▶ _Problem to work on_
Pick every line out of the entries below that holds the string "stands", and report them.
START Source information
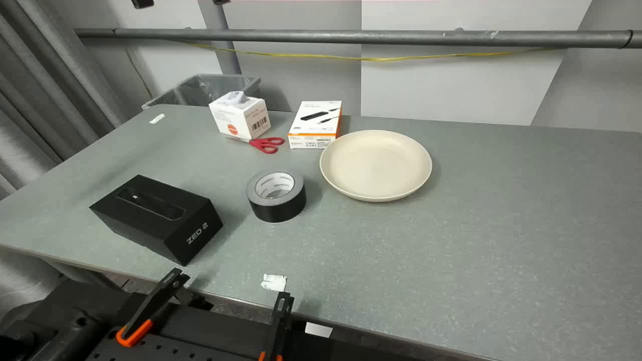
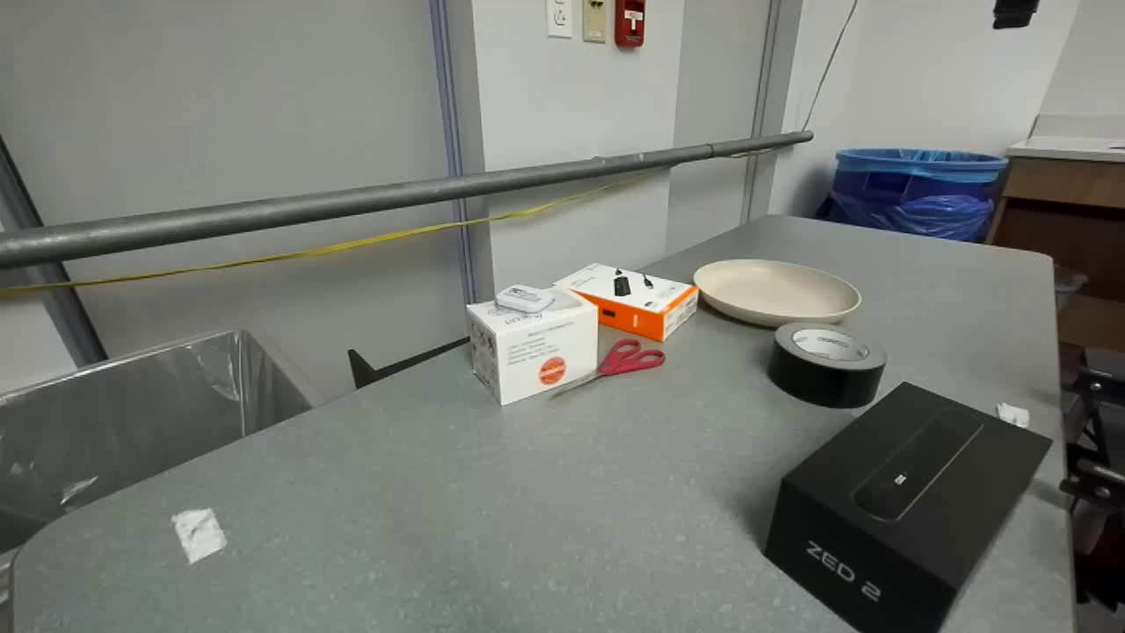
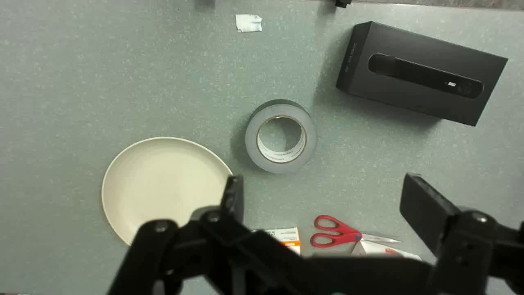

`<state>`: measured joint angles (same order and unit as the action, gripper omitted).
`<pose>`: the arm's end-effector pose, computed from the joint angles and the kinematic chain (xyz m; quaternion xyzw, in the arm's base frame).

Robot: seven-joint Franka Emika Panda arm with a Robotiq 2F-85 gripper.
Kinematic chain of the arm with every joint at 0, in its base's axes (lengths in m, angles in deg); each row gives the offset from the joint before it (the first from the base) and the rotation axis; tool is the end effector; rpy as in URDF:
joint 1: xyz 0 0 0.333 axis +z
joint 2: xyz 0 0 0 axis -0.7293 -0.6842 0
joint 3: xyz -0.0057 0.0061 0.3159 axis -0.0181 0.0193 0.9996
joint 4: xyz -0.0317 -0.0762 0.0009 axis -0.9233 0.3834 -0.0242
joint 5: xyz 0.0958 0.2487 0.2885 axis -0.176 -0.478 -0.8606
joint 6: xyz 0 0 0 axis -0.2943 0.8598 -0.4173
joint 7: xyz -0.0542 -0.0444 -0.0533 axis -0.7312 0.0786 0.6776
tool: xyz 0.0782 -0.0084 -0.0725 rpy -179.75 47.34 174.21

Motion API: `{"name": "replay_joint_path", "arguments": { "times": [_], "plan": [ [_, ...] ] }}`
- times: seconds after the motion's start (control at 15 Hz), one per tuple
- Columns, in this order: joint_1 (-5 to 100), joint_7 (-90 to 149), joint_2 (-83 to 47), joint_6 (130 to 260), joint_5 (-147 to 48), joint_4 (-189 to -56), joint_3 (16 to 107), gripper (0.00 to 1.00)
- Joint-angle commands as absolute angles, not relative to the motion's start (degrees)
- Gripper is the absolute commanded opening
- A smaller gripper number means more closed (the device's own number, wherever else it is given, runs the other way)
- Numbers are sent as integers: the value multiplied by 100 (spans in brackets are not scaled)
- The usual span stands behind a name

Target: Put the masking tape on the plate

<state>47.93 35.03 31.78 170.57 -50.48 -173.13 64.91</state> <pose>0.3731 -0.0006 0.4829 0.9998 0.0152 0.0015 0.0110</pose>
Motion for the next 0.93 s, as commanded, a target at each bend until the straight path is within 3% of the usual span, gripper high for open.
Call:
{"name": "replay_joint_path", "arguments": {
  "times": [0.0,0.53,0.87],
  "plan": [
    [4759,3518,3175,17044,-5066,-17302,6521,100],
    [4742,3500,3191,17125,-5003,-17324,6546,100],
    [4630,3400,2442,18713,-4831,-17774,6521,100]
  ]
}}
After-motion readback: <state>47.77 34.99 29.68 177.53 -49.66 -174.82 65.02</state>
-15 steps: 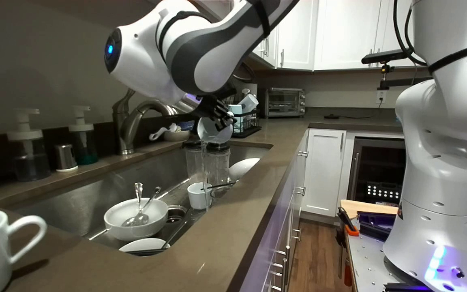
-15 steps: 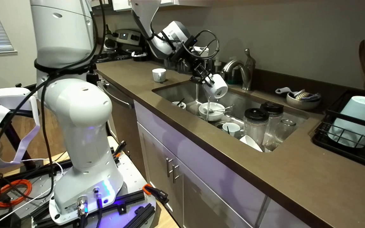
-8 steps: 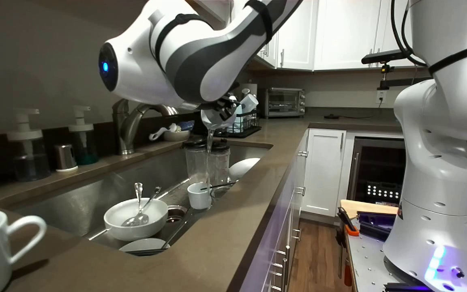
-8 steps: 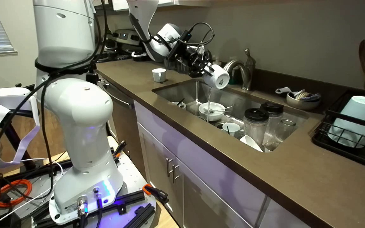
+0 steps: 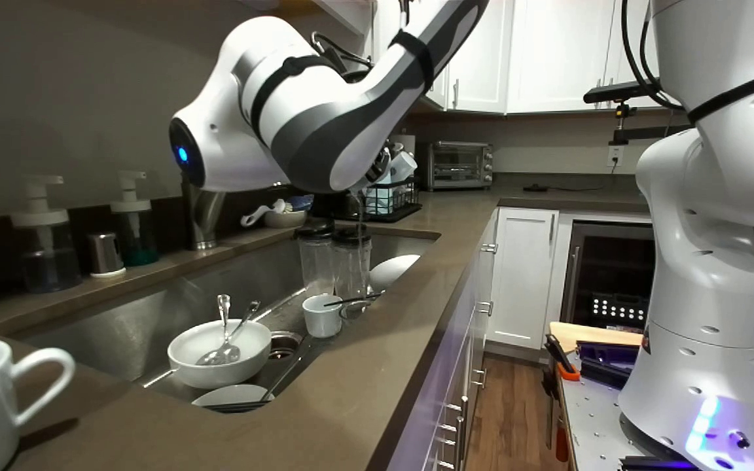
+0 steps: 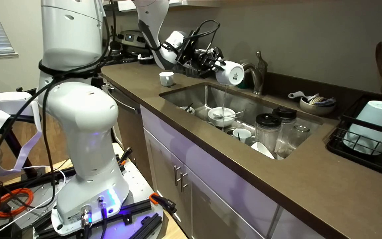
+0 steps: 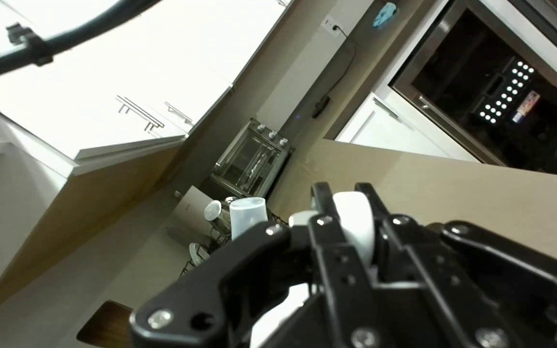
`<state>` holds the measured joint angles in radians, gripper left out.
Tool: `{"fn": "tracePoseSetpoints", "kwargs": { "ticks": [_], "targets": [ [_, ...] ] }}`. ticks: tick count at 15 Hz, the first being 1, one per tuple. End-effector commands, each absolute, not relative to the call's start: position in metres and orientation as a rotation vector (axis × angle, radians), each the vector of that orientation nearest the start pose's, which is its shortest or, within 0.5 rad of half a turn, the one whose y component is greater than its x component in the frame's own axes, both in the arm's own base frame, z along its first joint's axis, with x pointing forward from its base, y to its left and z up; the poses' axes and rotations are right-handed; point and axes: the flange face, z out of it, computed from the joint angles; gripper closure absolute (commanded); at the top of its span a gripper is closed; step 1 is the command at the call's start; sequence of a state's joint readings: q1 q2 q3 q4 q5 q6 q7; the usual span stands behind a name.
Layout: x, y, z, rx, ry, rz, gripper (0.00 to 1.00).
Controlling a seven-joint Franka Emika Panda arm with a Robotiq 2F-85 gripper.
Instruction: Pick the white cup and pour its contents into the sink
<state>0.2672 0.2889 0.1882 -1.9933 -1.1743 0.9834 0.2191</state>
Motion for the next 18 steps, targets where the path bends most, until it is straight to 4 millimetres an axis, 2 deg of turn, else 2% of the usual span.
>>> {"fn": "tracePoseSetpoints", "kwargs": {
  "ticks": [1,10,14,18],
  "targets": [
    [0.501,0.095,0.376,1.419,0.248,-0.707,0.94],
    [0.503,0.093,0.373,1.431,0.269,-0.701,0.94],
    [0.506,0.099,0.374,1.53,0.317,-0.684,0.94],
    [0.51,0.114,0.377,1.683,0.377,-0.647,0.94]
  ]
}}
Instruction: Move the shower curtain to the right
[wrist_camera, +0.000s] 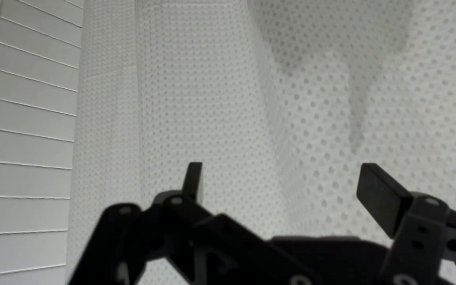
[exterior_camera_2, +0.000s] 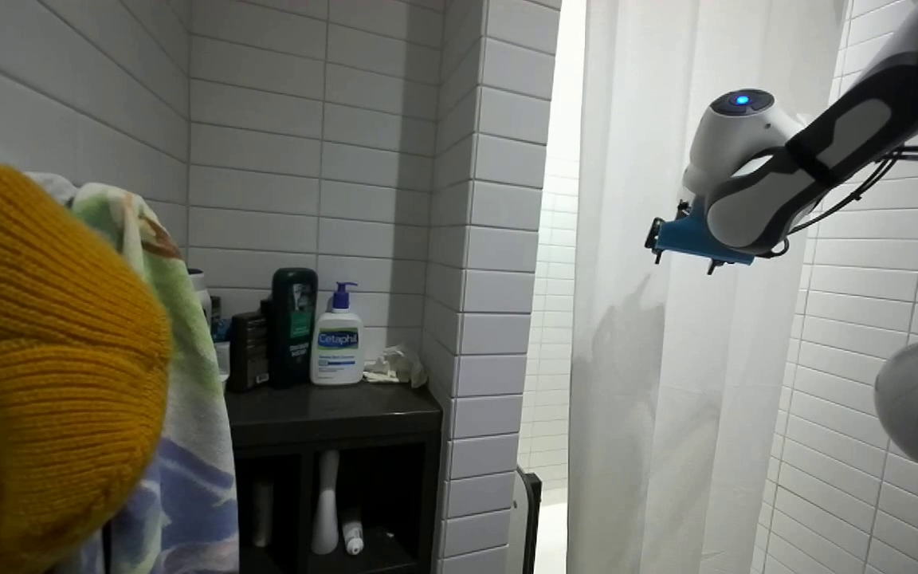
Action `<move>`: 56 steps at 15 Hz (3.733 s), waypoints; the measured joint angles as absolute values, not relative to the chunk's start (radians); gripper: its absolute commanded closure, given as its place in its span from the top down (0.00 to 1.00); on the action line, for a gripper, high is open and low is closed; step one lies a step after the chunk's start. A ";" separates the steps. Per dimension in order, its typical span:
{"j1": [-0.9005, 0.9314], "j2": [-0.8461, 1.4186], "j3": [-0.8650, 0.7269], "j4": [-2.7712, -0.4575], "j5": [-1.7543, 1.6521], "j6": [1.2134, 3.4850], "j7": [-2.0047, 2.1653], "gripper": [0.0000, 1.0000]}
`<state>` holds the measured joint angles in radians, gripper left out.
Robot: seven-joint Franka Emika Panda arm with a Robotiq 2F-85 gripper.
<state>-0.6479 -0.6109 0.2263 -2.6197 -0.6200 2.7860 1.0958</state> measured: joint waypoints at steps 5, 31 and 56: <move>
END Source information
▶ _Answer section_
- The usual span stands behind a name
Tool: `{"fn": "tracePoseSetpoints", "kwargs": { "ticks": [_], "targets": [ [_, ...] ] }}`. ticks: tick count at 15 Hz, the first being 1, one per tuple. End-effector commands, each absolute, not relative to the call's start: position in metres and orientation as a rotation vector (axis × angle, radians), each the vector of that orientation nearest the start pose's, which is its shortest or, within 0.5 rad of half a turn, the one whose y component is greater than its x component in the frame's own axes, both in the arm's own base frame, z along its first joint's axis, with x pointing forward from its base, y to its left and z up; the poses' axes and rotations are right-handed; point and axes: the flange face, z out of it, computed from the joint angles; gripper closure absolute (commanded); at the top of its span a gripper is closed; step 1 is the command at the call's start; sequence of a state's joint readings: q1 q2 q3 q4 q5 q6 q7; the usual span stands behind a name.

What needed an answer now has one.